I’m going to show you how to optimise bid success with a content library.
To some people, a content library is also called a “knowledge library” and it’s. become every bid team’s staple tool for improving both time efficiency and key messaging.
But what separates a good and bad content library?
Well, if you’ve been working in bid management for a while like me, you realise that as soon as you amass a large amount of repetitive content the way you set your library up in the first instance can make all the difference between having a searchable database of current and relevant content at your fingertips versus a messy repository of random files or hundreds of similar answers that can be a minefield to work through.
When a content library becomes nothing more than a content dumping ground this is where companies are at the greatest risk of sourcing out of date or low quality content, or worse – making cutting and pasting from old bids more tempting.
To reduce the time and effort involved in recreating content each time while keeping a tight rein on quality and accuracy of information, content libraries serve a purpose where content is repeatable.
We’ve set up the Bidhive content library as a best practice single source of truth where you can build a content library branch structure; tag it; and prepare best practice baseline – or boilerplate – content that is factually correct and importantly, current.
Let’s show you how.
Your content library will be blank when you first set it up, so now might be a good time to set one up or to clean out or update any old content libraries that you have.
And don’t feel you need to do it all at once. I’m going to show you how you can still reference your old material while you’re setting up your new library.
The content library structures are very easy to set up – it has a top level parent, and child branches, as well as an editing area, and a side drawer for you to tag, make notes and attach relevant files that you might want to bring over to your bids.
Files such as insurance certificates or licenses can be kept here.
Once this content has been added to your content library you can then set a content owner to maintain it, and you can also set expiry dates and even star rate it.
Content can then be inserted directly into a bid with a simple search, point and click.
Anytime you insert content into a bid the platform will automatically assign the related bid section to your content library to improve the search experience.
Despite the obvious benefits of having a centralised library, often a problem that emerges over time is the duplication of content – and this can typically happen if you set up your library as questions and answers rather than by topic.
The problem with having a library that only searches questions and answers is that you can lose control over having a single source of truth for company.
What we strongly advocate for is a content library that aligns to common evaluation criteria specific to your sector and which aligns to your core business lines and go to market structure.
What we did was audit thousands of tender documents and we identified a number of common topics that we then mapped to evaluation criterion that worked for virtually any sector, and you can see it here on screen.
In the orange boxes you can see broadly, the high level selection or evaluation criteria that are common across bids.
We’ve then mapped this to the frequently asked questions linked to these criteria which we’ve highlighted in grey; and we’ve group them into common factors or topics which are shown in the light blue in the middle.
Following the headings in the middle section makes for a very clear and logical architecture for your content library and now you can begin crafting your boilerplate information across the common dimensions of management, your related experience, past projects and track record, your approach to working with customers, key personnel, safety, quality and price.
If you have multiple business lines you can map the categories or topics in a couple of different ways.

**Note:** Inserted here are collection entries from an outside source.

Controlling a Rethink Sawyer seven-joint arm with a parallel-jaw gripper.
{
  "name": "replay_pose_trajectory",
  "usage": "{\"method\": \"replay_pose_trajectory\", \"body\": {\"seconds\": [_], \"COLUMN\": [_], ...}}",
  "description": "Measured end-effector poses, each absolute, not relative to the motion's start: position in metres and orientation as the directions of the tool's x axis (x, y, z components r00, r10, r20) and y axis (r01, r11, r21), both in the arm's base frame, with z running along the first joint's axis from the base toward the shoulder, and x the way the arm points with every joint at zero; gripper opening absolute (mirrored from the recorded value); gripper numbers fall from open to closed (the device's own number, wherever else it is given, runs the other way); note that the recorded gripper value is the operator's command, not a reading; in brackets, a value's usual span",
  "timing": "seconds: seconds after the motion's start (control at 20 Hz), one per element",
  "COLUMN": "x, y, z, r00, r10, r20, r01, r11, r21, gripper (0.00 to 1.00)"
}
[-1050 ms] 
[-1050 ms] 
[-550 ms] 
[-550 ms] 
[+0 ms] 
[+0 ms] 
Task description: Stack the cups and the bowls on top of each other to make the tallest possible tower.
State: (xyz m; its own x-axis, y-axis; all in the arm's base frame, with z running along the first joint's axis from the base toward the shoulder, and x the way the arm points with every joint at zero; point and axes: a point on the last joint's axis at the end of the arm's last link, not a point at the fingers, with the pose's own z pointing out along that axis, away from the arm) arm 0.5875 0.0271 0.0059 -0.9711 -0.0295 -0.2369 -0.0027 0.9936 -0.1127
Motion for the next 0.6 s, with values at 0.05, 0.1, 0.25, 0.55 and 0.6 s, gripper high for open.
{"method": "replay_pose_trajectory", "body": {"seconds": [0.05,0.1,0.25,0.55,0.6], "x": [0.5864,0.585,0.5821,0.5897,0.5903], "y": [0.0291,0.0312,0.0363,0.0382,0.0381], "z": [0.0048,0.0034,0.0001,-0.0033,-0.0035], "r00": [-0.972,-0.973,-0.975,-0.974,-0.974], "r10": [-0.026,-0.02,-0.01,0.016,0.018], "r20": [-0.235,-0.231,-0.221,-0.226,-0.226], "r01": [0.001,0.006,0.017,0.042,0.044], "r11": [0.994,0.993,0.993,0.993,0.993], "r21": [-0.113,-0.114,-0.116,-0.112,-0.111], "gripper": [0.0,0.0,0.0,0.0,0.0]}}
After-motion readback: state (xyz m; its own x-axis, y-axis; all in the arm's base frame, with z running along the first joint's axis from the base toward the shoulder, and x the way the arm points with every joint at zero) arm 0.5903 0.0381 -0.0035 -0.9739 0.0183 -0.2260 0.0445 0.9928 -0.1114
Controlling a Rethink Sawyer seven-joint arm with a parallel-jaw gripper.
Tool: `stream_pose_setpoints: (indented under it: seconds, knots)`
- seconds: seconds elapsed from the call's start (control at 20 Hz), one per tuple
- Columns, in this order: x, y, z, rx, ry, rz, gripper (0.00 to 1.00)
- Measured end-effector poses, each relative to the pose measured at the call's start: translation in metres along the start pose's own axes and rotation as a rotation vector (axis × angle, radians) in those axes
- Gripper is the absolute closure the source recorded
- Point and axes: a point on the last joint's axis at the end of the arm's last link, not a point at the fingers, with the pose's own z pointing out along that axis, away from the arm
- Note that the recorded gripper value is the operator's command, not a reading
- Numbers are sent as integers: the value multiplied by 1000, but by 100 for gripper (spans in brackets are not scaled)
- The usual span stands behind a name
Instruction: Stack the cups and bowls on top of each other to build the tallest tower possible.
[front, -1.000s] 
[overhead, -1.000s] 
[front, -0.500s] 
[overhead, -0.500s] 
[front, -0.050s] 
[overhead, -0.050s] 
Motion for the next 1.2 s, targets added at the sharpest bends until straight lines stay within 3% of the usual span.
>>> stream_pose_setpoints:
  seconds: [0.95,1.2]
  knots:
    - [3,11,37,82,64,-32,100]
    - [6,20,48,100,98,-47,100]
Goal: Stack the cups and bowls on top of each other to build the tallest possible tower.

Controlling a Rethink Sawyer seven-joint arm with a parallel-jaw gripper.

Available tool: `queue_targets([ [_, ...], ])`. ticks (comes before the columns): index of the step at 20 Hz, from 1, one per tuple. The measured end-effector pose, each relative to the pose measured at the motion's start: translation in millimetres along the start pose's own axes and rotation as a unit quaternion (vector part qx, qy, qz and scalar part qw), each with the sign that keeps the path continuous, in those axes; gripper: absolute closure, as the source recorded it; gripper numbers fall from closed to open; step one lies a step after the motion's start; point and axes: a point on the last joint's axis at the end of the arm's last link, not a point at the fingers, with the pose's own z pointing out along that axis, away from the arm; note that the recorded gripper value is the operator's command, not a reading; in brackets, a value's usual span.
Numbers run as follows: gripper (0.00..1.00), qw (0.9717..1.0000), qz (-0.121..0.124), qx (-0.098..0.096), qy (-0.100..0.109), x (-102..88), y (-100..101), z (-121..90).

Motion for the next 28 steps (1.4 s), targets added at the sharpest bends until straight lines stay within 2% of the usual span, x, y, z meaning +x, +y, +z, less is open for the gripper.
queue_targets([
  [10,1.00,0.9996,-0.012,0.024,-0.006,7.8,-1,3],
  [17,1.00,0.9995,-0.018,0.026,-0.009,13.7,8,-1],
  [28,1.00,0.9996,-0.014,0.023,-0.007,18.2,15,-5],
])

One is to make your business line the parent branch, and then add the sections or topics underneath, OR, you could run your sections or topics as the parent branch, with business line-specific information underneath.
The approach you take I think really depends on whether you have an integrated business, or if you operate each of your business lines mostly as separate business units or entities.
If it’s the latter then within the Content Library you can still set up a branch for your corporate information as a shared resource, and then your business lines can be locked down to only those who need to access and view them.
Here are a few examples of different structures to give you some ideas.
We’ve put this same information in the top level branch of your Content Library as reference to get you started. Once you’ve established your structure you delete our content.